近江兄弟社中学校1年生の数学では、数学への興味・関心を維持すること、そして、高めることを大切にしています。そこで、通常の授業の補助教材として、Qubenaというアプリを活用しています。
Qubenaは、AI(人工知能)により個々の理解に応じた学習を実現するものです。AIが問題への取り組み結果を分析することにより、苦手な部分の説明、および、復習問題の提示により、反復学習することを実現します。これにより、「わからない」から「わかる」への段階を着実に積み重ねることができます。
また、通常の授業の理解度、到達度を測定することが可能なことに加え、習熟度に応じてステップアップ問題や予習にも活用することができます。
中学校1年生 数学科担当 中島晃貴
今年、中学校1年生全4クラスの数学を担当しています。中学1年生を担当するのは、2回目となります。

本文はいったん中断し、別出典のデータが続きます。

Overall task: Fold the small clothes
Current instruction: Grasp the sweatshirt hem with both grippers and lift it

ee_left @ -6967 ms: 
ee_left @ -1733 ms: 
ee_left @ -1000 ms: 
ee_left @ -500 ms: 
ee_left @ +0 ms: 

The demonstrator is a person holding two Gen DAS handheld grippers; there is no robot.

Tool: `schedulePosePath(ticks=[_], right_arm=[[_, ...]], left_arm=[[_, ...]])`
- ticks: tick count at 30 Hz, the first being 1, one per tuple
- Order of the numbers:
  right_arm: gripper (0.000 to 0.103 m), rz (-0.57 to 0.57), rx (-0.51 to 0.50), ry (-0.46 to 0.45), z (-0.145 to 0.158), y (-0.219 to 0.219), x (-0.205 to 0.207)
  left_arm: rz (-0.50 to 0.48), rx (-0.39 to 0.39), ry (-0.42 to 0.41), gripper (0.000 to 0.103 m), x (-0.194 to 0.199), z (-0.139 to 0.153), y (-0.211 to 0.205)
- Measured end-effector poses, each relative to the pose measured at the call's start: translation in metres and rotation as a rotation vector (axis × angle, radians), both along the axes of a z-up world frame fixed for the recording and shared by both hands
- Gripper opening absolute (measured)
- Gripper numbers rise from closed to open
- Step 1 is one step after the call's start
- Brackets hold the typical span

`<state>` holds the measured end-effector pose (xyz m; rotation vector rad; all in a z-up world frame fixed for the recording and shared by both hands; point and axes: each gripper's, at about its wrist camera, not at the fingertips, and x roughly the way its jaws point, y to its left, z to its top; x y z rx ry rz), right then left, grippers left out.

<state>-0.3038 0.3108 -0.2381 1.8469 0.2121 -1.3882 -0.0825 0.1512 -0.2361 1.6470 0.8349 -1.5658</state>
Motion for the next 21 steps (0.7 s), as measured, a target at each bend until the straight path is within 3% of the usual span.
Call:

以前、中学1年生を担当したときに感じた難しさは、3つありました。
1.小学校での算数の理解を確認し、それぞれの生徒に必要な復習の時間を確保すること
2.中学校での数学授業の理解度に応じた復習問題を提示すること
3.理解度に応じた問題練習を実施すること
2度目の中学1年生を担当するにあたり、iPadにQubenaをインストールすることを選択しました。以前に感じた課題に対して、Qubenaを以下のように活用しています。
1.入学前に小学校の算数の総復習課題を出題して算数の定着を確実にする
入学式前にiPadを渡す段階でQubenaをインストールしました。そして、小学校の総復習問題400問を入学までの確認問題として出題しました。これによって、小学校で理解ができていない単元をAIにより反復学習することが可能となりました。400問という多くの出題になりましたが、予想をはるかに超えて、多くの生徒があっという間にすべての問題を解答してくれました。楽しみながら学習できることが要因の一つだと思います。
2.授業の復習として利用し、理解を定着させる
授業では、理解度の確認のためにQubenaを利用します。問題を出題すると、それぞれの生徒の理解度によって追加の問題が作成されます。これにより、基礎から発展までの学習を繰り返して学習することができます。
3.理解度に応じた問題練習を実施する
Qubenaの導入は、個々の力に応じた基礎的な学習を積み重ねることを実現しました。また、基礎だけではなく、意欲のある生徒にはステップアップ問題を提示することもできるので、意欲、関心に応じた出題にも対応していることもQubenaの強みだと思います。
中学1年生の数学の学習は、まだ始まったばかりです。7月からは文字式の学習を始めます。つまずきやすい生徒が出やすくなる単元でもあります。授業での学習を丁寧に行う事、Qubenaで理解を確認しながら学習すること、ステップアップ問題にチャレンジすること、このサイクルを活発にさせることで、より深い学習につなげていきたいと思っています。
近江兄弟社中学校では、教育効果の検証をしています。中学校1年生の数学では、数学に関する意欲・関心、数学の学習の取り組み記録(Qubenaの利用)、数学の学業成績、これら3つのデータの関係性を検証していくことを課題としています。新しい時代の数学科教育、ICTを用いた学習、個別最適化学習などの教育効果を検証し、より良い教育を生徒たちに提供できるよう検証していきたいと思います。